While server authentication is common in client connectivity protocols such as TLS and 802.1x, strong authentication is less commonly enforced in machine-to-machine scenarios such as accessing backend storage (e.g., SMB and SQL) and datacenter management (e.g., virtual-machine migration). Authorization must instead be enforced at every hop. Use standard based protocols such as IPSEC and SSH to achieve this.
Advanced cyber-attacks such as Pass the Hash and rootkits are increasingly prevalent in the datacenter and are difficult both to detect and to stop from spreading. According to the Microsoft Security Intelligence Report, “Even though current PtH methods concentrate on password hashes, similar attacks can (and do) work against other authentication mechanisms, including tokens, delegation, and two-factor authentication. If the attacker is able to capture the ultimate secret—be it a password hash, a token, or some other entity—the attack will succeed.” Server-side data protection must account for the integrity of the end-to-end operating environment when authorizing a connection request.
We recommend data protection based on a foundation of hardware-protected device identity. Then, building on that foundation, the following capabilities are required:
- Data-protection enforcement is local to each server. For example, the virtual TPM (Trusted Platform Module) capability supported by hypervisors such as Xen and Microsoft Hyper-V allows hardware protection policy to be cryptographically enforced for each server workload.

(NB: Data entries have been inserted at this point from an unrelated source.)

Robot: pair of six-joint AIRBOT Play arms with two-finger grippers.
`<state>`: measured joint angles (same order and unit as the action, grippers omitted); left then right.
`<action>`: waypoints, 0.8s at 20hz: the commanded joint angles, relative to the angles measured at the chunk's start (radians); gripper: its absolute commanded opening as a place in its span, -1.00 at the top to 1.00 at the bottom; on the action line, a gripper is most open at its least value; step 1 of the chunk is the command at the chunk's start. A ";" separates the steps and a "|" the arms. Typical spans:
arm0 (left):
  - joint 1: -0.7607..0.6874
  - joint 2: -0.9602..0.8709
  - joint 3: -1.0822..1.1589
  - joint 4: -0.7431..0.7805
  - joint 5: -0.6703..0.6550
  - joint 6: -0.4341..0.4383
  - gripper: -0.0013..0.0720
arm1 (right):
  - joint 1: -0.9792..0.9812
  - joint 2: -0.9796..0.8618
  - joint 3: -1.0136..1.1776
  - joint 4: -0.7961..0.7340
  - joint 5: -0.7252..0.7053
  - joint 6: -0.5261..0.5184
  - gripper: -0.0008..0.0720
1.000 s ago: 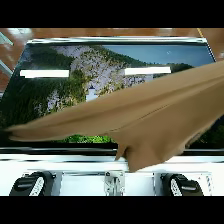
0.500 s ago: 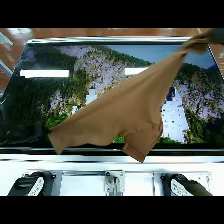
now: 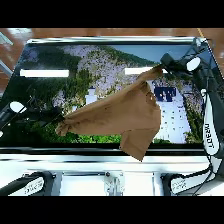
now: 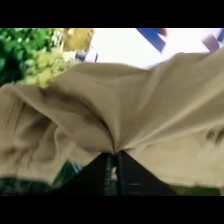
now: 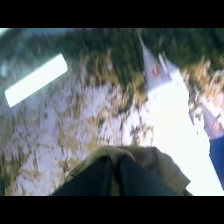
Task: Fold the shirts.
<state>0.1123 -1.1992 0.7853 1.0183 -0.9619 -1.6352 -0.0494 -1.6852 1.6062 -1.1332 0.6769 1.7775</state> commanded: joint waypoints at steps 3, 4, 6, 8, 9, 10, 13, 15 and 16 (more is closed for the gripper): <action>0.090 -0.082 0.213 0.011 -0.109 0.064 -0.91 | -0.027 0.066 0.001 0.022 0.091 -0.055 -0.60; 0.138 -0.082 0.288 0.079 -0.198 0.084 -0.89 | -0.055 0.111 0.001 -0.010 0.141 -0.087 -0.60; 0.228 -0.081 0.394 0.268 -0.362 0.091 -0.85 | -0.124 0.201 0.001 -0.142 0.312 -0.124 -0.60; 0.300 -0.079 0.392 0.377 -0.483 0.151 -0.85 | -0.194 0.255 0.000 -0.274 0.573 -0.164 -0.59; 0.328 -0.079 0.351 0.374 -0.506 0.178 -0.85 | -0.225 0.259 0.000 -0.314 0.695 -0.207 -0.59; 0.340 -0.077 0.293 0.359 -0.505 0.194 -0.86 | -0.250 0.259 -0.011 -0.320 0.777 -0.241 -0.59; 0.331 -0.077 0.092 0.267 -0.407 0.287 -0.91 | -0.287 0.259 -0.103 -0.237 0.864 -0.280 -0.59; 0.301 -0.078 0.006 0.194 -0.310 0.342 -0.91 | -0.276 0.259 -0.184 -0.166 0.827 -0.279 -0.59; 0.280 -0.078 -0.021 0.168 -0.259 0.352 -0.92 | -0.264 0.259 -0.221 -0.136 0.792 -0.279 -0.59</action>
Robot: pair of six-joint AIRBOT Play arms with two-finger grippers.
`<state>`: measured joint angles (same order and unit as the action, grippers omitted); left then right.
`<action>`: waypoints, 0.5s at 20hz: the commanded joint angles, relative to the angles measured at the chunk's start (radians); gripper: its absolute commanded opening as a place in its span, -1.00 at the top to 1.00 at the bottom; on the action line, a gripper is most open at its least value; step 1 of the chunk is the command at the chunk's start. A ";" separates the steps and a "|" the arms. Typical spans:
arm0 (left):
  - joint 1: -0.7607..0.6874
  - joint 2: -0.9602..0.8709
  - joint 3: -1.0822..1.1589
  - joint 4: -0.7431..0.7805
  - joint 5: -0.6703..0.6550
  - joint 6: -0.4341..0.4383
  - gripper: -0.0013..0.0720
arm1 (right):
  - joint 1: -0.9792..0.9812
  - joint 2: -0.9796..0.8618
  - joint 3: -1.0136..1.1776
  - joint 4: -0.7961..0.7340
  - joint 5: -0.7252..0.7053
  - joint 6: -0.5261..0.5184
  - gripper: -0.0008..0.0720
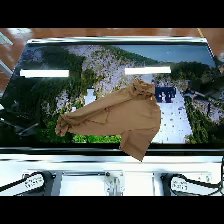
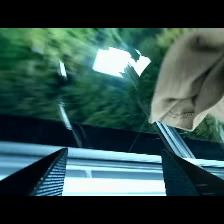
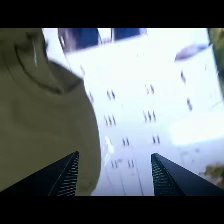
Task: Fold the shirts.
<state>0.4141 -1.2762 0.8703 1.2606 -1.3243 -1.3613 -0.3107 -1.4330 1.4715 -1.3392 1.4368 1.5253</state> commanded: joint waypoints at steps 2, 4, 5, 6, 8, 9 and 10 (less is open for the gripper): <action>-0.074 -0.003 -0.138 -0.090 0.183 0.078 -1.00 | 0.032 0.006 -0.159 0.093 -0.043 -0.024 -0.59; -0.121 -0.010 -0.145 -0.127 0.222 0.089 -1.00 | 0.061 0.006 -0.212 0.088 -0.089 -0.015 -0.59; -0.139 -0.010 -0.145 -0.163 0.229 0.120 -1.00 | 0.071 0.006 -0.235 0.088 -0.103 -0.015 -0.59; -0.157 -0.010 -0.145 -0.197 0.238 0.143 -1.00 | 0.078 0.006 -0.254 0.088 -0.113 -0.014 -0.59; -0.189 -0.010 -0.145 -0.229 0.264 0.150 -1.00 | 0.077 0.006 -0.279 0.088 -0.117 -0.007 -0.59; -0.204 -0.013 -0.145 -0.232 0.272 0.150 -1.00 | 0.077 0.006 -0.285 0.085 -0.116 -0.006 -0.59; -0.215 -0.017 -0.145 -0.233 0.276 0.150 -1.00 | 0.077 0.006 -0.285 0.083 -0.114 -0.006 -0.59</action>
<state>0.2413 -1.2877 0.7322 1.0706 -1.0912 -1.2339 -0.2413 -1.4273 1.2175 -1.2587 1.3384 1.5139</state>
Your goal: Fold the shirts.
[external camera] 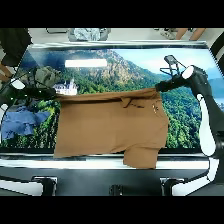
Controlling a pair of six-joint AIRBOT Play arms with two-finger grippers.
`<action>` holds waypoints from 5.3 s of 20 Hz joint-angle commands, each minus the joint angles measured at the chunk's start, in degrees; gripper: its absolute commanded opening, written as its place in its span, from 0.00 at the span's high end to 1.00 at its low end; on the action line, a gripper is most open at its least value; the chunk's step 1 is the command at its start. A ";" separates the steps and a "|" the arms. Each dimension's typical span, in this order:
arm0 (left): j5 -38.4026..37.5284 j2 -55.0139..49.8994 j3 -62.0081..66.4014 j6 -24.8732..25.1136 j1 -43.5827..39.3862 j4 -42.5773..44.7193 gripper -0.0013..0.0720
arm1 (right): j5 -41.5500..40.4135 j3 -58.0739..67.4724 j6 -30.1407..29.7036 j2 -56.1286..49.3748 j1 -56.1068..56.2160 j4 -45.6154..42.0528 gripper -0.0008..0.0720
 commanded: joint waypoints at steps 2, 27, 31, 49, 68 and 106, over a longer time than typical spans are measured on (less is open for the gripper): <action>-7.06 -2.91 6.27 4.22 0.13 -0.11 0.95 | 6.43 2.49 -3.93 -0.04 0.24 -3.78 0.93; -30.99 5.42 -5.42 -3.17 4.04 6.10 0.33 | 40.68 -7.08 -2.16 8.07 -7.52 -4.98 0.11; -30.58 16.90 -18.38 -4.11 8.79 6.97 0.33 | 40.48 -16.48 -2.25 15.76 -16.85 -5.22 0.14; -12.26 34.36 -57.99 -3.63 9.22 1.92 0.82 | 29.86 -41.99 -6.86 27.04 -18.08 -3.78 0.14; -11.50 34.42 -57.94 -3.56 9.27 1.95 0.95 | 10.01 -70.29 -12.35 34.47 -18.03 16.68 0.27; -17.07 -1.05 -3.21 -5.07 5.14 -1.22 0.12 | 10.69 -17.90 -10.34 8.55 -6.43 9.94 0.00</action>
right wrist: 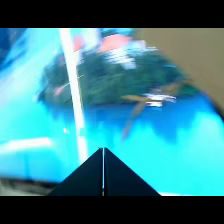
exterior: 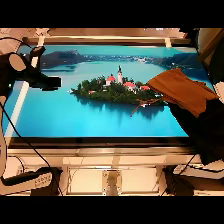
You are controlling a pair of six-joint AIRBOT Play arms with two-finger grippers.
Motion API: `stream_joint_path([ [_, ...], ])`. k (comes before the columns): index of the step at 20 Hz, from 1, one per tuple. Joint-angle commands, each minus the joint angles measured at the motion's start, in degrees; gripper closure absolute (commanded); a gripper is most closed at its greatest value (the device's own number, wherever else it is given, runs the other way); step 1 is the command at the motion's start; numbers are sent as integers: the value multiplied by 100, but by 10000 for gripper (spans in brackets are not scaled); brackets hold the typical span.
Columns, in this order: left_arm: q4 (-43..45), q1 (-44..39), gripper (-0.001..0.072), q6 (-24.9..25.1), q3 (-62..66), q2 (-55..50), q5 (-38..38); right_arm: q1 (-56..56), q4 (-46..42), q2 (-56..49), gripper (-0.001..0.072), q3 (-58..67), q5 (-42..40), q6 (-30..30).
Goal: Fold the clothes and pants, and hang the long-sleeved shirts on hangers.
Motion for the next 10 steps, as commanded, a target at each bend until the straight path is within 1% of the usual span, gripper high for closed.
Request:
stream_joint_path([
  [1, -33, 4, 698, -157, -2, 0, -133, 1121, 308, 542, 691, 173, 66, -431],
  [6, -35, 4, 698, -157, -2, 0, -133, 2649, -291, 671, 691, 170, 76, -461],
  [10, -35, 4, 698, -157, -2, 0, -133, 3276, -688, 671, 691, 170, 79, -461],
])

- Data are encrypted, at rest and in flight, until rendered for display.
- Data are rendered into plaintext only in a protected environment (that is, no unmanaged user devices or servers)
- Techniques for handling device or user termination or abort are robust.
Corporate boards of directors can no longer accept the legal risk of waiting for a major security incident before instituting proper defenses. Mandiant, Microsoft, and Verizon have all published sobering reports that point to the importance of staying vigilant: keep patching up to date, fix security bugs in internet-facing web apps, reduce the impact of phishing, slow lateral movement of intruders on your network, and respond quickly to attacks once they occur. Using hardware root of trust and continuous monitoring solves those problems by ensuring a broad range of policies are enforced at the time of authentication, thereby protecting all high-value network assets.
Risk assessment is something humans tend to do poorly. Careful, considered analysis of risks and assets and staying informed about online security are the only ways we can effectively prioritize and mitigate those risks. Just because cyber offense has an advantage over defense does not mean attacks cannot be stopped, or at least greatly slowed down. Security policies must be enforced.